The trek would be a breeze if I could breathe underwater without any gear.
That would make you a mermaid.
I rolled my eyes and glanced down at my watch displaying my readings. I had to check to make sure I hadn’t lost track of time and was drunk on the combo of oxygen and Nitrox I had to breathe in order to stay submerged at these depths.
The gear hindered passage through small corridors and was wicked dangerous to the inexperienced. Even for someone like me, who was a certified and veteran diver, I understood the risks every time I ventured into the ship’s center. I’d known, read about, and heard about too many divers to count who had died exploring the interior of a ship, and perhaps this risk was one reason I was the fifth marine preservationist approached when the Head of Government started hunting for one to study the site.

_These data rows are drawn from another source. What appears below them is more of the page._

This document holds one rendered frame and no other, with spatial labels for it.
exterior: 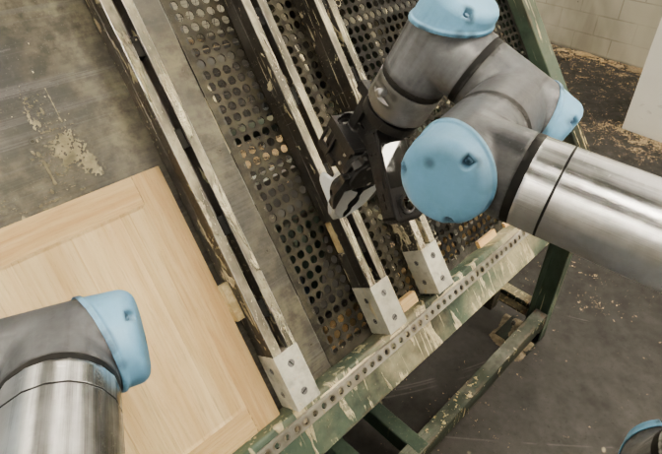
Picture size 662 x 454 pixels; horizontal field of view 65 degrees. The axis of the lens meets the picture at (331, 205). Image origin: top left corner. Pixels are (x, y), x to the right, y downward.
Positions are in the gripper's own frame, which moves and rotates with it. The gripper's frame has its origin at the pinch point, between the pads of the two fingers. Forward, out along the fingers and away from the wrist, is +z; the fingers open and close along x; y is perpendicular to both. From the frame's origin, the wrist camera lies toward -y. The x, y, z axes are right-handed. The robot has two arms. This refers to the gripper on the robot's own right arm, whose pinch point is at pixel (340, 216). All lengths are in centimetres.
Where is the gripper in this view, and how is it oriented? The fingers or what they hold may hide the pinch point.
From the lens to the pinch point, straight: 74.3
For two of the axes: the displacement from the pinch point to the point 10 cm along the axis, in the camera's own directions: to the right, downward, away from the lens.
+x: -8.2, 2.1, -5.4
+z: -3.5, 5.6, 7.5
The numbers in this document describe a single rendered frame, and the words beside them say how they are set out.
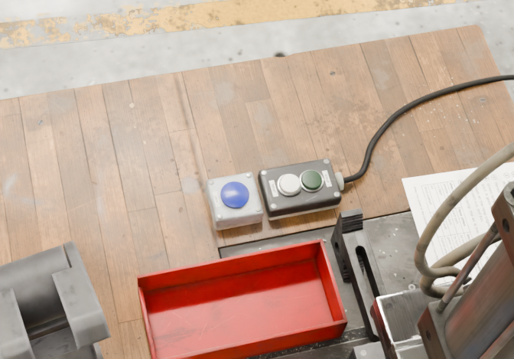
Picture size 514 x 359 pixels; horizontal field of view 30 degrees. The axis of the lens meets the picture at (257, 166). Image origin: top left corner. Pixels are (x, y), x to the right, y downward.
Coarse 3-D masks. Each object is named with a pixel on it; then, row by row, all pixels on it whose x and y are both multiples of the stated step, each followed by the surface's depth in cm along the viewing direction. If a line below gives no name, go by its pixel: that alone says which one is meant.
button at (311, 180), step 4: (304, 172) 135; (308, 172) 135; (312, 172) 135; (316, 172) 135; (304, 176) 134; (308, 176) 134; (312, 176) 135; (316, 176) 135; (320, 176) 135; (304, 180) 134; (308, 180) 134; (312, 180) 134; (316, 180) 134; (320, 180) 134; (304, 184) 134; (308, 184) 134; (312, 184) 134; (316, 184) 134; (320, 184) 134; (308, 188) 134; (312, 188) 134; (316, 188) 134
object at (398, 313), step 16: (384, 304) 104; (400, 304) 104; (416, 304) 105; (384, 320) 103; (400, 320) 103; (416, 320) 104; (384, 336) 104; (400, 336) 103; (416, 336) 101; (384, 352) 105; (400, 352) 97; (416, 352) 98
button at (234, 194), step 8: (232, 184) 133; (240, 184) 133; (224, 192) 132; (232, 192) 132; (240, 192) 132; (248, 192) 133; (224, 200) 132; (232, 200) 132; (240, 200) 132; (248, 200) 133
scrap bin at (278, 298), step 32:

A shoal of shimmering yellow striped fish fluttered past me as I grabbed the sides of a large door which had long lost its swing. The entire ship was on its side, as if when it had finally succumbed to its demise, it had simply turned over to take a long sleep on the bottom of the ocean floor. I gave Nemo a thumbs-up and plunged inside.
Didn’t matter how often I’d been here, every time I lost sight of the natural light from above, my body had a mini panic attack. An ice-cold fist squeezed my chest, the adrenaline in my veins screaming at me to turn and swim as fast as I could toward the surface, toward anywhere but here—a dark enclosure deep beneath the ocean.
I slowly breathed in through my nose and out through my mouth, my brain telling my body to calm the fuck down. The sensation never entirely went away. My survival instincts were primal, and they called me batshit crazy for taking risks like this.